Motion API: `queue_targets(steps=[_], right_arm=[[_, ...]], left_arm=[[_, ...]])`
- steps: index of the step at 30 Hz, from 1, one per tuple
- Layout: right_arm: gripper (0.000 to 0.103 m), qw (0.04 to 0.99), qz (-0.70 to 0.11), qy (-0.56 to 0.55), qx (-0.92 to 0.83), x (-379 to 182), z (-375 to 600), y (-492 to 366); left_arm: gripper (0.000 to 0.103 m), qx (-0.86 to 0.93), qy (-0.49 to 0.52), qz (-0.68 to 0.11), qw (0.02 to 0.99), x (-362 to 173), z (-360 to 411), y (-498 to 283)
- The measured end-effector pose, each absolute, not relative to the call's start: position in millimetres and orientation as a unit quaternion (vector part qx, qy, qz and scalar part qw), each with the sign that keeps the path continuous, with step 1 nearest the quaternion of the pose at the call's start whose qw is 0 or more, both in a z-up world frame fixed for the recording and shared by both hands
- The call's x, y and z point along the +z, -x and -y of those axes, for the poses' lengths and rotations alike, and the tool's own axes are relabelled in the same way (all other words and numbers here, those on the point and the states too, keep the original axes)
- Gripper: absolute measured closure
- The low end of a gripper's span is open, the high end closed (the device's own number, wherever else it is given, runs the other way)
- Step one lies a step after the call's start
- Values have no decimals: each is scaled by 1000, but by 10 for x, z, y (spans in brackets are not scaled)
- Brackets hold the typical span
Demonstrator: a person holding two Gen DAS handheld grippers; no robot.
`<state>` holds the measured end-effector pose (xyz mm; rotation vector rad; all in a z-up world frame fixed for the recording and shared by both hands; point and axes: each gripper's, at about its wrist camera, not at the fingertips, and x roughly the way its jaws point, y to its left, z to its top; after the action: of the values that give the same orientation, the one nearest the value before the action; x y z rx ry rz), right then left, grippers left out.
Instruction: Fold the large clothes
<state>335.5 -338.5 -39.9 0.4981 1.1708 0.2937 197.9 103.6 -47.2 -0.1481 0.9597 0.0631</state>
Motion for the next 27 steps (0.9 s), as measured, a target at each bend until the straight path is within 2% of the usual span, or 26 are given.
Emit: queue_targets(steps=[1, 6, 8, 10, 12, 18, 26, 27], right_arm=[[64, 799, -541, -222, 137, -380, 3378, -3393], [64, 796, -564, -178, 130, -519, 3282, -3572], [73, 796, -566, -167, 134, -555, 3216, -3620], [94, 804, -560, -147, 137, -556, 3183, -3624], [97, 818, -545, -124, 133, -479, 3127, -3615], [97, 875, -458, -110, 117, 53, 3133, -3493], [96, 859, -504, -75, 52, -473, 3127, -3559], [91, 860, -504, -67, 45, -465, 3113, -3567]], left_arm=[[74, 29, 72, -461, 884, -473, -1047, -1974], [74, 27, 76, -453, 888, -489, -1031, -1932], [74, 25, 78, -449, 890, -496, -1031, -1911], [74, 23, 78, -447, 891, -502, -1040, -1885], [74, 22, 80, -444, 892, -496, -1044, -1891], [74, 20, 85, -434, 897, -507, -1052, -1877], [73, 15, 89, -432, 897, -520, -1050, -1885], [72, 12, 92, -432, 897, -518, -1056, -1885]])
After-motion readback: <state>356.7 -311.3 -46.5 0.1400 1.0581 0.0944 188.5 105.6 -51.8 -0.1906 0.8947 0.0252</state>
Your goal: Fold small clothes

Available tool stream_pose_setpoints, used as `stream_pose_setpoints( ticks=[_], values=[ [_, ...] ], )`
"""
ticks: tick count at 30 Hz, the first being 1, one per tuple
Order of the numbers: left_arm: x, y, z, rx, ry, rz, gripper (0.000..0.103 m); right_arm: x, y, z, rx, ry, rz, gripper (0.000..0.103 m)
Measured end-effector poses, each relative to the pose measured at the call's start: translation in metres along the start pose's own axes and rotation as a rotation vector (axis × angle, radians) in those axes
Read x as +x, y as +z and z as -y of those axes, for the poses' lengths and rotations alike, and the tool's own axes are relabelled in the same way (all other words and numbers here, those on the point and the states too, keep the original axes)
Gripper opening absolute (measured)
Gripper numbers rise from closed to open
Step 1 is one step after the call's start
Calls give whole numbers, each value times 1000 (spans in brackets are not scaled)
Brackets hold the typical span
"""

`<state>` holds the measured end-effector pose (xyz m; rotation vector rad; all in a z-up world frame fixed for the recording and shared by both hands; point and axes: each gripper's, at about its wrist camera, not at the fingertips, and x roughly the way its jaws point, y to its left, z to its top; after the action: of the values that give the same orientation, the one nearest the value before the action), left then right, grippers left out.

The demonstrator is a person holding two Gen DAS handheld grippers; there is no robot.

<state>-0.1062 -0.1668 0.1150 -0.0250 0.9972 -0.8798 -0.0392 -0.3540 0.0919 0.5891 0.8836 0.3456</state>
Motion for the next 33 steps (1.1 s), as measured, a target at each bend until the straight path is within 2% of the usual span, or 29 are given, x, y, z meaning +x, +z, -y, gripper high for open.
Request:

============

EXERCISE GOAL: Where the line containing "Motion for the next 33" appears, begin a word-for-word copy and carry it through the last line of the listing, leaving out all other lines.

THE COMPLETED TASK:
Motion for the next 33 steps (1.1 s), as measured, a target at each bend until the straight path is within 2% of the usual span, or 29 are given, x, y, z meaning +x, +z, -y, gripper high for open.
Request:

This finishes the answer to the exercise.